Items listed in a dataset:

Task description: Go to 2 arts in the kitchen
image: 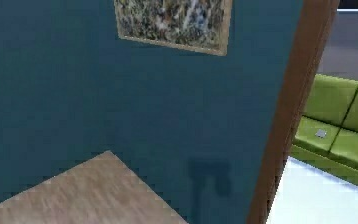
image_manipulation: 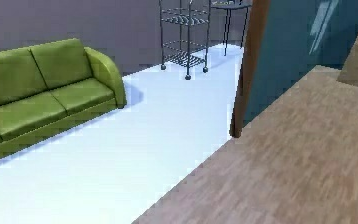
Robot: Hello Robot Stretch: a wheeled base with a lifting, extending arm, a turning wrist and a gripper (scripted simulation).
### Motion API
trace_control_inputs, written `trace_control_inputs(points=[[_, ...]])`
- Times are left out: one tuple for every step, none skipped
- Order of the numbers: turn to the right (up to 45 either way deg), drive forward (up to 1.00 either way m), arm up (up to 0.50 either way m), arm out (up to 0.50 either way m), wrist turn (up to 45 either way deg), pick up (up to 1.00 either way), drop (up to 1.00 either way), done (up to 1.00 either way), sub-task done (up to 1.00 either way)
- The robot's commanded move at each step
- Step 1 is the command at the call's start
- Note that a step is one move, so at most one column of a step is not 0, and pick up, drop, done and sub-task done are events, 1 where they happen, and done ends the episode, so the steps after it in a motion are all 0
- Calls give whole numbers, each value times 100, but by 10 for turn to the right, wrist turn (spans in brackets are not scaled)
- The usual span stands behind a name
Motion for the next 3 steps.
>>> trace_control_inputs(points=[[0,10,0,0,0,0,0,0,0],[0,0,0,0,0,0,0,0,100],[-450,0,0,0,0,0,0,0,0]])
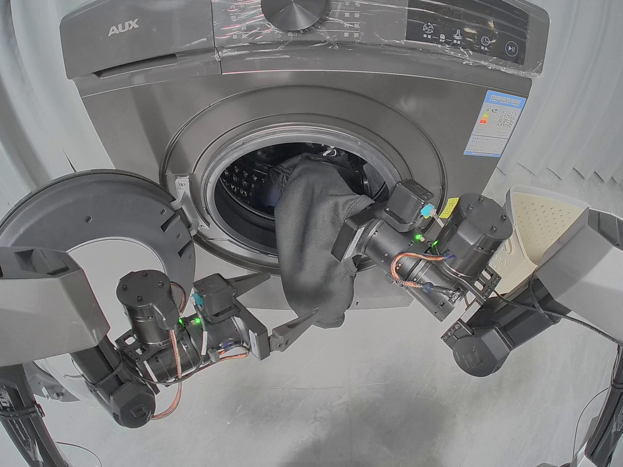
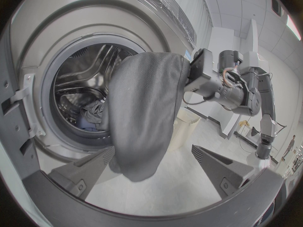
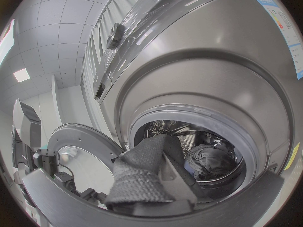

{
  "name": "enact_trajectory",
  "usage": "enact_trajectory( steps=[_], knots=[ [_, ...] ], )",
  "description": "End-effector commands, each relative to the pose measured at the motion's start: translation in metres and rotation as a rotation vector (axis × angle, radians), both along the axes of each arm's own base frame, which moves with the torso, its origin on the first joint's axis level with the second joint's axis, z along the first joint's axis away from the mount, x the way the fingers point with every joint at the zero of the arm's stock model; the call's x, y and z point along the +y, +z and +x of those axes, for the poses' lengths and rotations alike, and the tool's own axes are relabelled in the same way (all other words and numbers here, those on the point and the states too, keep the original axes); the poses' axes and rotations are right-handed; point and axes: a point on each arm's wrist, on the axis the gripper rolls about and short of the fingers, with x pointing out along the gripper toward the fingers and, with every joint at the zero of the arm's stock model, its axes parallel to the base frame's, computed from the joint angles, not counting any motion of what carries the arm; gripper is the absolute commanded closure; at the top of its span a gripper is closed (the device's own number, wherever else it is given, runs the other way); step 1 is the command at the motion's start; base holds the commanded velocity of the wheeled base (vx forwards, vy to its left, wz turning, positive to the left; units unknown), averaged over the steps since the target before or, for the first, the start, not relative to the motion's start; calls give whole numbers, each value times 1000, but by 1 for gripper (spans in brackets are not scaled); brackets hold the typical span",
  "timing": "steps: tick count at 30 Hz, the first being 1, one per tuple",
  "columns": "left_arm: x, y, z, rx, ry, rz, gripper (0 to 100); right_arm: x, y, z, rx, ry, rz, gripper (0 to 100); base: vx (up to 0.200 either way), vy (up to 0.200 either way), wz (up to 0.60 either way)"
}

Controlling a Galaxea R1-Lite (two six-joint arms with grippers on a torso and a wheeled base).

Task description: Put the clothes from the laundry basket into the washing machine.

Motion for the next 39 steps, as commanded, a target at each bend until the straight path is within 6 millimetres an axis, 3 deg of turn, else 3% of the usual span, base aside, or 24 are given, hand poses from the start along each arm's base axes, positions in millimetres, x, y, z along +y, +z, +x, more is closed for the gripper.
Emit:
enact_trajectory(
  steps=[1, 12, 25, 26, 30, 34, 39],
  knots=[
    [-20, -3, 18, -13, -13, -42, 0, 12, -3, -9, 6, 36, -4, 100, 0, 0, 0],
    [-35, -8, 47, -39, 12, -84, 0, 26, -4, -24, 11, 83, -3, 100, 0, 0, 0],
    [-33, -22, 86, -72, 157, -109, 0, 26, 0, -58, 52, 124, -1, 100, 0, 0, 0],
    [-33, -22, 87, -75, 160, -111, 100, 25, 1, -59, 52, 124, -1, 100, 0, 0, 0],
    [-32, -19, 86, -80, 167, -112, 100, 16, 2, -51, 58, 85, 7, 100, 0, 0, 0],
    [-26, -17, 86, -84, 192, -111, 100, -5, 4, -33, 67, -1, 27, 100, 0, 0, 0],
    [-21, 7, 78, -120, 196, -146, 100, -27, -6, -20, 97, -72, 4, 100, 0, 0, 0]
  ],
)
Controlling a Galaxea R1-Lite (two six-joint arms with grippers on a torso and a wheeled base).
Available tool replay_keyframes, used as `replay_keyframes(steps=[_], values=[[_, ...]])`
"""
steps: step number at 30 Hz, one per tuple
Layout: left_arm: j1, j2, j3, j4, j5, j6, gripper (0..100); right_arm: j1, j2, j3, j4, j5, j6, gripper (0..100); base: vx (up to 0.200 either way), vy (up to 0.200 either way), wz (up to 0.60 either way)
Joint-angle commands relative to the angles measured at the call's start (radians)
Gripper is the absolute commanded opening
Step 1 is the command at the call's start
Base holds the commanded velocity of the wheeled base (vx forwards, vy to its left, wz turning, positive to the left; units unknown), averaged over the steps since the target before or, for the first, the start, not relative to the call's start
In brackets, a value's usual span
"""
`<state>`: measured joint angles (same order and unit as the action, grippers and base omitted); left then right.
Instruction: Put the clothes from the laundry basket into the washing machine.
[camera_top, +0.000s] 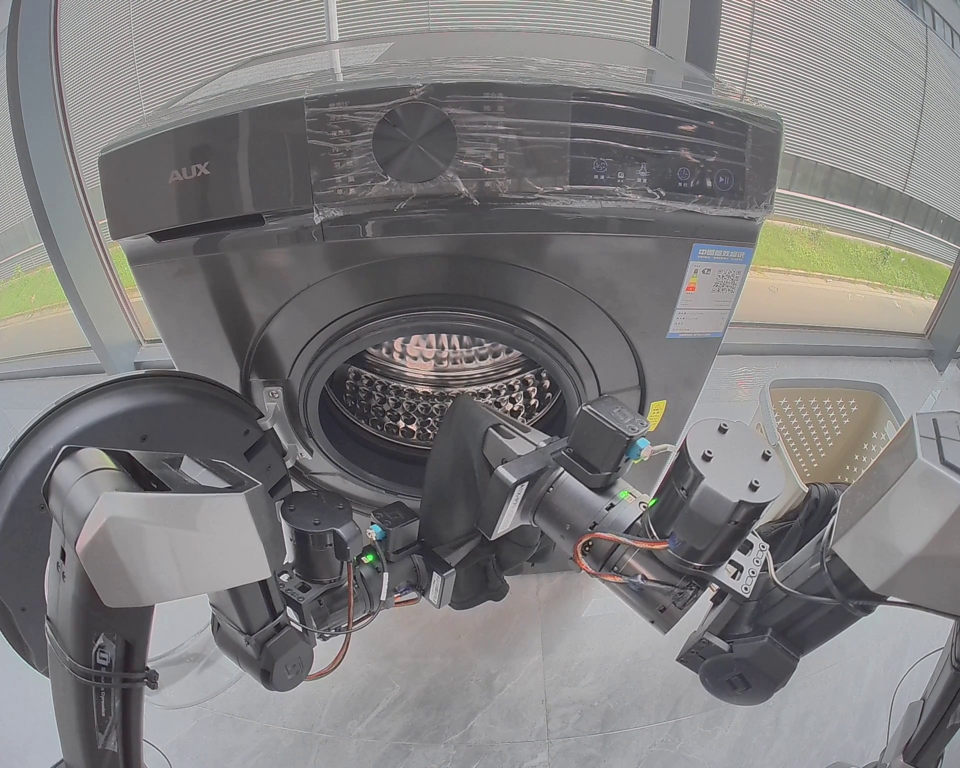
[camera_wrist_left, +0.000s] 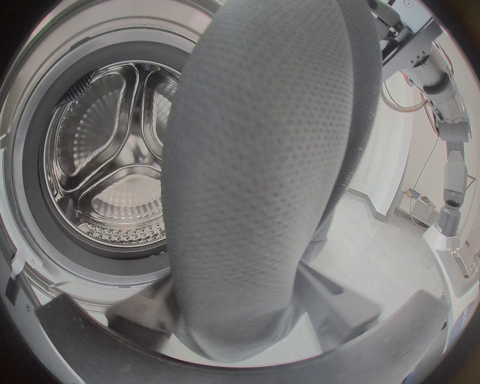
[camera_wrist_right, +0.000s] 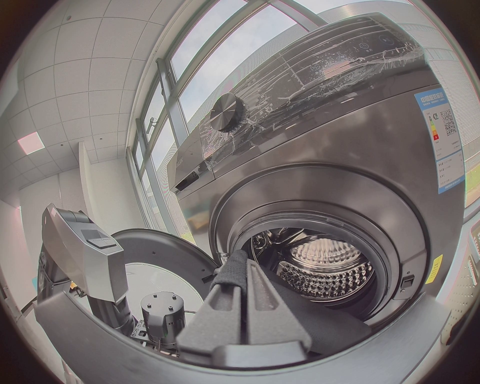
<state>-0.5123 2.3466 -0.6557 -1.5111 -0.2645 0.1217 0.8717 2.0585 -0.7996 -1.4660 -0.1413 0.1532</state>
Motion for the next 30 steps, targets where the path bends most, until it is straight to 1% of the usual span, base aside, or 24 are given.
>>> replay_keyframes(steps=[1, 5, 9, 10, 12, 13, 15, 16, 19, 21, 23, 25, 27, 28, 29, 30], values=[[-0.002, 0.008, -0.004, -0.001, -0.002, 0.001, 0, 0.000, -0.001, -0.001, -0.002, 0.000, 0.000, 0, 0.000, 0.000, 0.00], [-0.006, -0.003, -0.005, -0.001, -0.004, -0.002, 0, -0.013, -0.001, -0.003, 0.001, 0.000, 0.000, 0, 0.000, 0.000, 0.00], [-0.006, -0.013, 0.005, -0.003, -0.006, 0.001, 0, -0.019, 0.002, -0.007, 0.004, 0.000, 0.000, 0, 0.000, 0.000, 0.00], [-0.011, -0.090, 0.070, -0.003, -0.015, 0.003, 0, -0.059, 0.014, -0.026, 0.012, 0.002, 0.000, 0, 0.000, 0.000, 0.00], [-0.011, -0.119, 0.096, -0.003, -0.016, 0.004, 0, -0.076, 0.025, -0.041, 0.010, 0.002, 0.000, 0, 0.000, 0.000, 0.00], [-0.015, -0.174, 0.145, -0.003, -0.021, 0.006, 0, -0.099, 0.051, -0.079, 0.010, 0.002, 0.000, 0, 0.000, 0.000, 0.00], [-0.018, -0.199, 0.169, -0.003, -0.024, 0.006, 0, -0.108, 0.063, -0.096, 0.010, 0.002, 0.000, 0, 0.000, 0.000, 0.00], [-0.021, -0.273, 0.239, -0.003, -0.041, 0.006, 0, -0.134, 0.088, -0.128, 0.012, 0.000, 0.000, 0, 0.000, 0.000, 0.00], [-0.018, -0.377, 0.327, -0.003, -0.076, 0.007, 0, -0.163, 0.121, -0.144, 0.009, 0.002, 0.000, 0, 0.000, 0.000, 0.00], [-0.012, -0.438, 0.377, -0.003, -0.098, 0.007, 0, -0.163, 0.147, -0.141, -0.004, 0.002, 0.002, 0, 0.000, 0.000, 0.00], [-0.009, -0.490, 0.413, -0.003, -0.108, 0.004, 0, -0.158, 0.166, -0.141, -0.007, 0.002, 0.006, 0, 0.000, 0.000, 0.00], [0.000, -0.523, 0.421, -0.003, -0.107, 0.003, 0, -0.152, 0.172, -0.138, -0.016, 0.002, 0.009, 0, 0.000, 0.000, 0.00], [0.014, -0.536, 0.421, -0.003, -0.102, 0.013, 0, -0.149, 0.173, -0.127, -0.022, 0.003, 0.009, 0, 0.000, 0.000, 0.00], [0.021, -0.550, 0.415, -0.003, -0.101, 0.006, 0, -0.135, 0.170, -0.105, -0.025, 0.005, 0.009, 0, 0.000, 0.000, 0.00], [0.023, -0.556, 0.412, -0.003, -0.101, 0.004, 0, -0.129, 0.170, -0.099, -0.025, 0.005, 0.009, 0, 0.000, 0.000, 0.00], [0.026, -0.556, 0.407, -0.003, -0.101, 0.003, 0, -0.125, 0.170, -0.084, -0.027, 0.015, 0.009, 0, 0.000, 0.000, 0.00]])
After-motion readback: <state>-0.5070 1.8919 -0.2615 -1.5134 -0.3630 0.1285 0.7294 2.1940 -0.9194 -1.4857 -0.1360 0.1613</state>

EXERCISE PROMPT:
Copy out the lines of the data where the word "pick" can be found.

EXERCISE ANSWER:
- Order of the numbers: turn to the right (up to 45 either way deg), drive forward (up to 1.00 either way m), arm up (up to 0.50 either way m), arm out (up to 0.50 either way m), wrist turn (up to 45 either way deg), pick up (up to 1.00 either way), drop (up to 1.00 either way), done (up to 1.00 either way), sub-task done (up to 1.00 either way)
- Note that a step is one move, so at most one column of a step is not 0, and pick up, drop, done and sub-task done are events, 1 where they happen, and done ends the episode, so the steps after it in a motion are all 0

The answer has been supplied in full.